Michael is convinced his mother and the horse of their dreams will get it right.


"It's not an 'if.' It's a 'when,'" he says. "She fought all the odds. She's definitely going to beat the odds again. This is the story that is meant to be."


Another female trainer, Linda Rice, made a major breakthrough when she won the training title during the prestigious summer meet at Saratoga in New York in 2009. Even so, she describes training as an "old-school profession" and recalls her father Clyde's unhappiness when she told him she wanted to follow in his footsteps.


"It would be easier if you were one of my (three) sons," he told her.


Hall of Fame trainer D. Wayne Lukas believes some female counterparts may have fallen short because they are reluctant to put enough pressure on their horses.


"You are not going to the junior prom. You are going to war," says Lukas, who has trained four Kentucky Derby champions. Some female trainers "may get a little soft, and that will jump up and bite them."


He says of Mucho Macho Man, "I've been watching that horse, and I think he is very legitimate. It wouldn't surprise me to see him win the whole thing."


Rice notes that female trainers are vastly outnumbered by men. She believes female trainers have had few horses good enough to compete in the Kentucky Derby since No Sir ran 13th in 1937 for Mary Hirsch, the first female trainer to have a horse in the race.


Lukas believes inroads are being made, by trainers and jockeys. Evidence of that might be that Kathleen O'Connell, who conditions Tampa Bay Derby victor Watch Me Go, also is part of the Kentucky Derby field.


Also Saturday, Rosie Napravnik will try to become the first female jockey to win the Kentucky Derby. She'll ride Louisiana Derby winner Pants On Fire. Napravnik will be the sixth woman to ride in the Kentucky Derby.


"I have 100% confidence in my training," Ritvo says. "I try to pay attention to the details and the signals the horses are giving me. They tell you what they need, and you have to take your cues from them."
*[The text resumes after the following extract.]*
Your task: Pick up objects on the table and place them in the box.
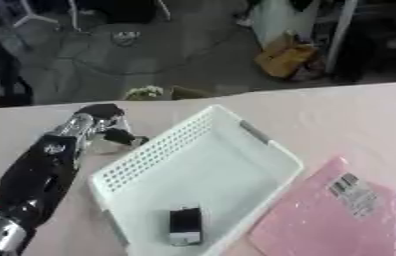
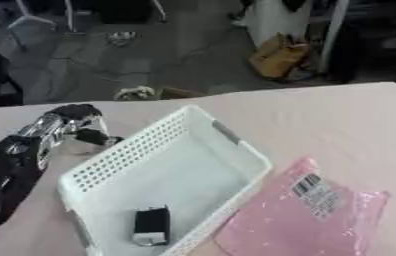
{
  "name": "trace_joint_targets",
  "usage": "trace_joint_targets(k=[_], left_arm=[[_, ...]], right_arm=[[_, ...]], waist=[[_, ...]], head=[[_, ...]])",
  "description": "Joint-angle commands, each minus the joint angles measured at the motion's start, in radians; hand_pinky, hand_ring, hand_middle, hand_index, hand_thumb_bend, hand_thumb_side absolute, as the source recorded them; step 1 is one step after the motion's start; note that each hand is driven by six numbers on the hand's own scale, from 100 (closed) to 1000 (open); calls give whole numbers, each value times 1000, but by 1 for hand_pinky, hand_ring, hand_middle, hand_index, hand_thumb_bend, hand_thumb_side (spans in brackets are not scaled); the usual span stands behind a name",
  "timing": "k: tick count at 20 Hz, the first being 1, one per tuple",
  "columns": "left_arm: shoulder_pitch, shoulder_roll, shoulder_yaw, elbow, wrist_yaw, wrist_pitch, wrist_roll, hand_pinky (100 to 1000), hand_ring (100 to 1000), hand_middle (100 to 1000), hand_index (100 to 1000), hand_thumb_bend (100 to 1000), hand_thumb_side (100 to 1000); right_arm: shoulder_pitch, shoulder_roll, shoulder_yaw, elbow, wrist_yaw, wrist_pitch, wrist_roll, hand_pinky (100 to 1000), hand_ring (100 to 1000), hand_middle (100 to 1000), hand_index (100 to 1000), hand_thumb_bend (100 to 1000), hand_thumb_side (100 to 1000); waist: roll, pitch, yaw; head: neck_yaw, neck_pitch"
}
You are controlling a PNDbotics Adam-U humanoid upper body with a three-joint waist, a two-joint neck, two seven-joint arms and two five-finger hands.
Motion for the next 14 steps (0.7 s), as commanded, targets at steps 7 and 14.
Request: trace_joint_targets(k=[7,14], left_arm=[[-5,40,21,4,16,10,52,1000,1000,991,1000,892,908],[-3,38,26,13,32,18,57,732,833,822,950,872,875]], right_arm=[[-5,-11,-6,-20,12,2,-8,793,844,755,731,100,1000],[-6,-10,-6,-20,8,2,-11,794,844,755,728,100,1000]], waist=[[-10,4,4],[-11,3,7]], head=[[2,-14],[2,-13]])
She says she draws confidence from her horse, who leaves Barn 41 to gaze every morning at Churchill Downs' twin spires. She is convinced that his ability to sit off the pace and his long, seemingly effortless strides will serve him well during the stretch run of what's widely known as "the most exciting two minutes in sports."


Less than three years after she stared down death, Ritvo can envision a triumph that once seemed impossible.


"I think," she says, "it's going to be great."